Seperti yang dilakukan oleh Muawiyah bin Abi Sufyan, misalnya, yang menunjuk putranya sendiri, Yazid, menjadi penggantinya. Menurut catatan, dalam wasiat terakhirnya, Muawiyah juga berpesan kepada Yazid agar berhati-hati dalam memperlakukan Husain (putra Ali bin Thalib)—yang ketika itu juga mendapat dukungan politik dari sebagian kaum Muslimin.
“Berhati-hatilah, wahai anakku. Allah tidak akan ridha jika engkau menumpahkan darahnya (Husain). Jangan sampai engkau termasuk ke dalam golongan orang-orang yang binasa,” demikian wasiat Muawiyah kepada Yazid, seperti dikutip Mahmoud M Ayoub dalam bukunya, Redemptive Suffering in Islam: A Study of the Devotional Aspects of Ashura.
Dalam politik dinasti, faktor usia calon penerus takhta kadang kala tidak menjadi pertimbangan mutlak seorang raja dalam membuat wasiat suksesi kepemimpinan.

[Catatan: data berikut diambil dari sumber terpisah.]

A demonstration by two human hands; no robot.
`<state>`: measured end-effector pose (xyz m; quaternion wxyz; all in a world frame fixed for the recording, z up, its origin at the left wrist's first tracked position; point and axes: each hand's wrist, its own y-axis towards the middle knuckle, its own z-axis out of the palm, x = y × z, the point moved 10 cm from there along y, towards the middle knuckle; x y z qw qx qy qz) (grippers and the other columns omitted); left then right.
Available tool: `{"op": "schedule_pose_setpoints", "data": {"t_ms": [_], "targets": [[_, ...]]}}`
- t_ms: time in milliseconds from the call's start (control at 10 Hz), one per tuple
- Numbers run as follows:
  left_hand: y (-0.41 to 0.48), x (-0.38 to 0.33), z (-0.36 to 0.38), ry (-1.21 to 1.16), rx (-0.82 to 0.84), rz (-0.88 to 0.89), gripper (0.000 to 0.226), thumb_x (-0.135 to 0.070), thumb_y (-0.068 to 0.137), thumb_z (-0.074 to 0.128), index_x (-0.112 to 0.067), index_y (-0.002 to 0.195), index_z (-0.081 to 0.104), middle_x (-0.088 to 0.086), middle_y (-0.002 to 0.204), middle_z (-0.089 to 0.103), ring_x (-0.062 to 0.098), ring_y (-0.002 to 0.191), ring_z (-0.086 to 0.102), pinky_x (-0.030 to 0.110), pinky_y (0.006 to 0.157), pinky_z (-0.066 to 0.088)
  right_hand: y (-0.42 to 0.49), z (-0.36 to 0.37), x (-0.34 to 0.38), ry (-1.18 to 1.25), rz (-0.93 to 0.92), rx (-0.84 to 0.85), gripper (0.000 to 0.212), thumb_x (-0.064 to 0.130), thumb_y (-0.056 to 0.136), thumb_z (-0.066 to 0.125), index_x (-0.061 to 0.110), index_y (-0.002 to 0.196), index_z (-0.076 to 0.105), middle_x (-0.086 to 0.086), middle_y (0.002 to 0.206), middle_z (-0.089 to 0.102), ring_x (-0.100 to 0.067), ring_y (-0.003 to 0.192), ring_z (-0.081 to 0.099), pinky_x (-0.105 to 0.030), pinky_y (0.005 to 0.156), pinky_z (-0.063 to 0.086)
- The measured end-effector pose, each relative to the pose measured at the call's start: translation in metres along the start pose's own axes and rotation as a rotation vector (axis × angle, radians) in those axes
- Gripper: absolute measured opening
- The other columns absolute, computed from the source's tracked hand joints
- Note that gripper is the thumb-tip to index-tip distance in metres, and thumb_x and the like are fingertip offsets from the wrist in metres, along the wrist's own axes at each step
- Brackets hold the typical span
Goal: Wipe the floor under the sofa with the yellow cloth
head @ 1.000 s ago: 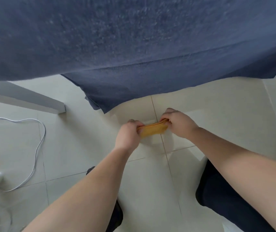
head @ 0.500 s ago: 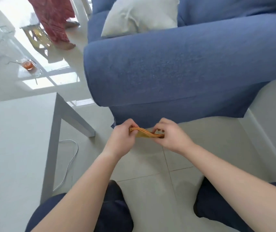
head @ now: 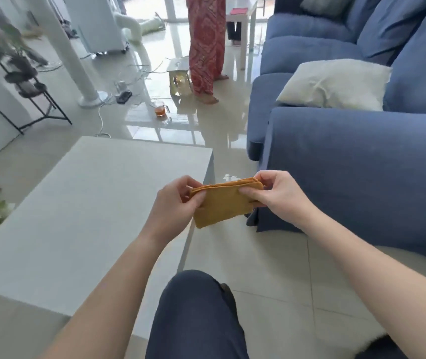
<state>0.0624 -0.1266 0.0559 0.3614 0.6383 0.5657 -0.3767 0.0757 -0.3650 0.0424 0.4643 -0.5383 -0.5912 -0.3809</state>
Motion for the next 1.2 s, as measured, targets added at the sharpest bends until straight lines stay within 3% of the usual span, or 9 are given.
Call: {"op": "schedule_pose_setpoints", "data": {"t_ms": [200, 400, 500, 600, 700, 800, 900, 1100, 1200], "targets": [[-0.035, 0.058, -0.078, -0.101, -0.116, -0.135, 0.007, -0.02, 0.1, 0.072, -0.02, 0.094, 0.076, 0.007, 0.085, 0.076, 0.025, 0.083, 0.074, 0.047, 0.072, 0.067, 0.032, 0.093, 0.017, 0.002, 0.029, 0.194, 0.02, 0.027, 0.095, 0.075, 0.009, 0.104, 0.078, -0.012, 0.102, 0.078, -0.028, 0.098, 0.076, -0.041, 0.077, 0.067], [-0.053, 0.124, -0.118, -0.069, -0.227, -0.281, 0.009, -0.021, 0.099, 0.073, -0.02, 0.093, 0.079, 0.004, 0.083, 0.078, 0.022, 0.076, 0.078, 0.044, 0.072, 0.067, 0.084, 0.176, 0.003, -0.132, 0.086, 0.293, 0.023, 0.025, 0.091, 0.081, 0.003, 0.097, 0.075, -0.02, 0.095, 0.074, -0.032, 0.085, 0.075, -0.047, 0.076, 0.067], [-0.057, 0.154, -0.132, 0.023, -0.352, -0.335, 0.005, -0.024, 0.099, 0.072, -0.024, 0.101, 0.077, -0.004, 0.093, 0.078, 0.019, 0.08, 0.077, 0.044, 0.08, 0.065, 0.106, 0.203, 0.01, -0.225, -0.013, 0.245, 0.026, 0.028, 0.089, 0.081, 0.019, 0.113, 0.076, 0.002, 0.113, 0.076, -0.014, 0.098, 0.073, -0.041, 0.093, 0.061], [-0.064, 0.162, -0.138, 0.309, -0.448, -0.302, 0.025, -0.021, 0.098, 0.071, -0.022, 0.123, 0.072, -0.004, 0.118, 0.07, 0.018, 0.107, 0.067, 0.037, 0.098, 0.054, 0.108, 0.221, 0.019, -0.391, -0.126, 0.225, 0.039, 0.029, 0.09, 0.079, 0.024, 0.128, 0.07, 0.005, 0.128, 0.066, -0.014, 0.111, 0.063, -0.032, 0.098, 0.051], [-0.068, 0.152, -0.119, 0.489, -0.411, -0.162, 0.034, -0.023, 0.095, 0.072, -0.02, 0.13, 0.07, -0.002, 0.126, 0.066, 0.022, 0.119, 0.059, 0.04, 0.105, 0.049, 0.095, 0.242, 0.011, -0.587, -0.251, 0.296, 0.036, 0.022, 0.092, 0.074, 0.019, 0.127, 0.072, -0.002, 0.122, 0.066, -0.024, 0.113, 0.061, -0.036, 0.101, 0.047], [-0.076, 0.154, -0.099, 0.662, -0.353, -0.152, 0.042, -0.036, 0.094, 0.073, -0.022, 0.133, 0.071, -0.004, 0.137, 0.064, 0.023, 0.129, 0.054, 0.047, 0.107, 0.046, 0.073, 0.261, -0.01, -0.766, -0.328, 0.399, 0.041, 0.025, 0.098, 0.065, 0.018, 0.138, 0.065, -0.005, 0.134, 0.062, -0.031, 0.12, 0.053, -0.04, 0.108, 0.042], [-0.082, 0.169, -0.105, 0.751, -0.386, -0.293, 0.046, -0.046, 0.096, 0.068, -0.026, 0.138, 0.069, 0.003, 0.151, 0.056, 0.031, 0.141, 0.043, 0.054, 0.111, 0.039, 0.061, 0.266, -0.021, -0.849, -0.39, 0.404, 0.043, 0.029, 0.103, 0.058, 0.02, 0.145, 0.058, -0.006, 0.143, 0.056, -0.033, 0.128, 0.048, -0.048, 0.109, 0.043], [-0.083, 0.181, -0.108, 0.643, -0.34, -0.38, 0.049, -0.046, 0.1, 0.064, -0.028, 0.145, 0.064, 0.006, 0.162, 0.043, 0.033, 0.152, 0.028, 0.057, 0.119, 0.028, 0.049, 0.236, -0.01, -0.801, -0.32, 0.411, 0.049, 0.031, 0.105, 0.053, 0.026, 0.153, 0.048, 0.003, 0.152, 0.052, -0.024, 0.14, 0.042, -0.045, 0.115, 0.038], [-0.088, 0.162, -0.11, 0.55, -0.383, -0.349, 0.044, -0.042, 0.102, 0.063, -0.024, 0.141, 0.066, 0.003, 0.156, 0.051, 0.029, 0.15, 0.032, 0.055, 0.118, 0.029, 0.037, 0.18, 0.002, -0.624, -0.244, 0.306, 0.038, 0.032, 0.105, 0.055, 0.028, 0.142, 0.061, 0.008, 0.137, 0.061, -0.016, 0.126, 0.055, -0.039, 0.109, 0.045]]}}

Hal tersebut seperti yang pernah dilakukan Khalifah Umayyah di Cordoba (Spanyol), al-Hakam II. Sebelum kematiannya, dia menunjuk putranya yang masih berumur 10 tahun, Hisyam II, sebagai penggantinya.
“Meskipun usia Hisyam II masih sangat muda, penasihat setia al-Hakam II, al-Mansur ibnu Abi Amir, tetap mengumumkannya sebagai khalifah yang baru,” ungkap Anwar G Chejne dalam buku Muslim Spain: Its History and Culture.

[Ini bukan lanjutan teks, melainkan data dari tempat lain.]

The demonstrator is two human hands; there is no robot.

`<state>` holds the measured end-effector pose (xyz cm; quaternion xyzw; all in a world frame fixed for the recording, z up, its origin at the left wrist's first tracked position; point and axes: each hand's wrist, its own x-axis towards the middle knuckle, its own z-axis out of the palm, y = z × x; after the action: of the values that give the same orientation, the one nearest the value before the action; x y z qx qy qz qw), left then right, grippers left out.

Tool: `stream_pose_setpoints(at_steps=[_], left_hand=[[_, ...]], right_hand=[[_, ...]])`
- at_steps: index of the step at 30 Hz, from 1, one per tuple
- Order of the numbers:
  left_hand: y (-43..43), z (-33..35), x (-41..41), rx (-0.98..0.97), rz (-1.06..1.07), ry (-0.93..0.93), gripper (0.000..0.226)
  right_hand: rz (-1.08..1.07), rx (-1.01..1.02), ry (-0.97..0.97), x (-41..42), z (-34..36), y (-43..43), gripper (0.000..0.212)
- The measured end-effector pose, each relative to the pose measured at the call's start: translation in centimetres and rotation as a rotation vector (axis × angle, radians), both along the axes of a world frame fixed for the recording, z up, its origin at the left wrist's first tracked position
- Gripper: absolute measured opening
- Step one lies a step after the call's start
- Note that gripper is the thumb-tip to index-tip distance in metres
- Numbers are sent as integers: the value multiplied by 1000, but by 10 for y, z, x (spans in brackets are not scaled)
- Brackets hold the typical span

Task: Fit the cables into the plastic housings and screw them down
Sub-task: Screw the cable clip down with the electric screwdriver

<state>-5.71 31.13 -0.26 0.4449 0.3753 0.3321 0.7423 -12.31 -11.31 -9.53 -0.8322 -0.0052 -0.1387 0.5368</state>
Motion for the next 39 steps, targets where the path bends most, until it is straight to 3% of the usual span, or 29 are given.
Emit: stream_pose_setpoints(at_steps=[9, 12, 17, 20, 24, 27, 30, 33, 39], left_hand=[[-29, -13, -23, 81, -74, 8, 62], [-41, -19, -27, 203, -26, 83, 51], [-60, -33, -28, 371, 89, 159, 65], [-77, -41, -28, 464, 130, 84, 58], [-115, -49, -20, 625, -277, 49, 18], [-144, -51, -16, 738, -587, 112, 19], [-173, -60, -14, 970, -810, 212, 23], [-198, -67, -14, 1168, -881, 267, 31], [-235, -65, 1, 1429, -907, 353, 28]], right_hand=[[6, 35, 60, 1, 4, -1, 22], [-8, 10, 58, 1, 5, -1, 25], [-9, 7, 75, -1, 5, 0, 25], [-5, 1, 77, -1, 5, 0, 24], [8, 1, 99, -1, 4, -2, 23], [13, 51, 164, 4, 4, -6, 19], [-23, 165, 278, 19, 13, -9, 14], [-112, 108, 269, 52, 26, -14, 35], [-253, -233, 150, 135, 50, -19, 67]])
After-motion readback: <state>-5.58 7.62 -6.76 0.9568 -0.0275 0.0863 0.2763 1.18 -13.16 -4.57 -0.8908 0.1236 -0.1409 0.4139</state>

Wasiat terkait suksesi kepemimpinan juga pernah dilakukan oleh raja-raja Dinasti Abbasiyah. Contoh yang paling jelas adalah wasiat Khalifah Harun ar-Rasyid yang menunjuk putranya, al-Amin, menjadi penggantinya setelah ia wafat. Dalam wasiatnya itu Harun juga berpesan, jika al-Amin meninggal, ia menginginkan jabatan khalifah diteruskan oleh putranya yang lain, yaitu al-Ma'mun.
“Namun, begitu al-Amin berkuasa, dia menunjuk anaknya sendiri, Musa, menjadi penerus takhta kerajaan. Pelanggaran wasiat Harun ar-Rasyid oleh al-Amin itu memicu kemarahan al-Ma'mun, sehingga menyebabkan terjadinya perang saudara sepanjang 811-813 M,” tulis Hugh Kennedy dalam karyanya, The Prophet and the Age of the Caliphates.

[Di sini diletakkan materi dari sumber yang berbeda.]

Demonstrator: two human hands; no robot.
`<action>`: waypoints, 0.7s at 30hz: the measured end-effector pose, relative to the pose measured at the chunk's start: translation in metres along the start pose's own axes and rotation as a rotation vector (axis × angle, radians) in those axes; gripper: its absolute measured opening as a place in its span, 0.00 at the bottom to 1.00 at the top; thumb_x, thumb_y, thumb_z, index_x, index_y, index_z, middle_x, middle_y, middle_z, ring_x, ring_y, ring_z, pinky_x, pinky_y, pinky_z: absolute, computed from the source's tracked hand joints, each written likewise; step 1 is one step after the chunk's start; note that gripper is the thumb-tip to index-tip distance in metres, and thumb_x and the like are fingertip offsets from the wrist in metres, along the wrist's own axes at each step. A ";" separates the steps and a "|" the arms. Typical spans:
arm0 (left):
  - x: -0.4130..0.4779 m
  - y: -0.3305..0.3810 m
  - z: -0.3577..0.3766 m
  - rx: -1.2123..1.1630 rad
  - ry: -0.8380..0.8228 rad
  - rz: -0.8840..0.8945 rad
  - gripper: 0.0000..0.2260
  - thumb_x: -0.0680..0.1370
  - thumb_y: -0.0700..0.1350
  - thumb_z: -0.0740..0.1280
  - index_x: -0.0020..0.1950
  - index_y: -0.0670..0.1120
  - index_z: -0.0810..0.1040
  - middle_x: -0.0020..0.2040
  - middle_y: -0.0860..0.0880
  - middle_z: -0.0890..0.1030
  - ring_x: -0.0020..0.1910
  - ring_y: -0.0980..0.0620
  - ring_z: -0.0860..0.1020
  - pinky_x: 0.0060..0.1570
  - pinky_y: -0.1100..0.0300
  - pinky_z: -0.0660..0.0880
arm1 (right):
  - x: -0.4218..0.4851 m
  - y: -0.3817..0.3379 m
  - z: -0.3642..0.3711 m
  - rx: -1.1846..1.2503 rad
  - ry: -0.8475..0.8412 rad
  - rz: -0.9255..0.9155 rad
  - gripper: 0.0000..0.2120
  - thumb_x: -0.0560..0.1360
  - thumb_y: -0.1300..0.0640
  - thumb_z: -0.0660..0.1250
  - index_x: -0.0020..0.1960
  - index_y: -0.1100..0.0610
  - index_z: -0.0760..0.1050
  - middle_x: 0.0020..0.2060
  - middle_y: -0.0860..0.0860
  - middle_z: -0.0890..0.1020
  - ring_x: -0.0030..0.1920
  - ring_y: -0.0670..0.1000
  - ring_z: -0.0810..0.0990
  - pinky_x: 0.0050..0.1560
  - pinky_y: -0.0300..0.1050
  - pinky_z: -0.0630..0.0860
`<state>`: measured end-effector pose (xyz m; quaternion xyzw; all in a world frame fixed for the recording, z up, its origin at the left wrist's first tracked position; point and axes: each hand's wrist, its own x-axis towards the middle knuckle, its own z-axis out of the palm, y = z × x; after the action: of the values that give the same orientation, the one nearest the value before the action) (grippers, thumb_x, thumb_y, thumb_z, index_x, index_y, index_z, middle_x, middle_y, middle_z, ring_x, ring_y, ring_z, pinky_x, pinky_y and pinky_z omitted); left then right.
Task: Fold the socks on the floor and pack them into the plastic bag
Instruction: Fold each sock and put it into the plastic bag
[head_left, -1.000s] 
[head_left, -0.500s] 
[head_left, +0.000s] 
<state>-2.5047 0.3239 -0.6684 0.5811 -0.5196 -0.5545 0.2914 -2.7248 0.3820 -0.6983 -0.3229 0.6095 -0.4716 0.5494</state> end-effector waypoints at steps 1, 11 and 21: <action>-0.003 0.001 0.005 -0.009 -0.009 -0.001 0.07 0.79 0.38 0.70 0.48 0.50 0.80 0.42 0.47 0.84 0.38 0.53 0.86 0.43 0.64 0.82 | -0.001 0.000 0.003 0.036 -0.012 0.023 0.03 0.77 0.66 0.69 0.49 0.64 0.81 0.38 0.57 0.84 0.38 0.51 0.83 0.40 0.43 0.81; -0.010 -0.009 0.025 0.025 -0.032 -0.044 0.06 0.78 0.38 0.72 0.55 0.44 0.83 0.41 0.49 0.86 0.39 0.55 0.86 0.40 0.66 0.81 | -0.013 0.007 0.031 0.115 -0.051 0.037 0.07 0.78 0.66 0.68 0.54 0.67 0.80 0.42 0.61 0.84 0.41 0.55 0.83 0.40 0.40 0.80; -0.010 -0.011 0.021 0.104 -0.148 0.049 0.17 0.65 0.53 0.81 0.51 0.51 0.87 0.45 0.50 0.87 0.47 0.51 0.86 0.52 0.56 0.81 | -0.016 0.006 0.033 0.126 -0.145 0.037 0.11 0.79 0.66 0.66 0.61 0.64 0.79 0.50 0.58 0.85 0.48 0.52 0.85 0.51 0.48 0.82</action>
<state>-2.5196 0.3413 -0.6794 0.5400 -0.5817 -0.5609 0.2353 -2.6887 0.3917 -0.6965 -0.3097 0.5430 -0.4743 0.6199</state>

Kalangan sejarawan tidak menemukan adanya wasiat khusus dari raja-raja Ottoman terkait pergantian kepemimpinan sejak awal abad ke-14 hingga pertengahan abad ke-17. Menurut Colin Imber, suksesi politik Ottoman selama kurun waktu tersebut cenderung diwarnai oleh perebutan kekuasaan dan pertumpahan darah antarsesama keluarga kerajaan.
“Sejak zaman Sultan Murat I (1362-1389), suksesi kepemimpinan Ottoman diteruskan kepada pangeran yang berhasil mengalahkan dan membunuh saudara laki-lakinya atau orang lain yang menyatakan memiliki hak atas takhta kerajaan,” tulis Imber dalam karyanya, The Ottoman Empire 1300-1650 M.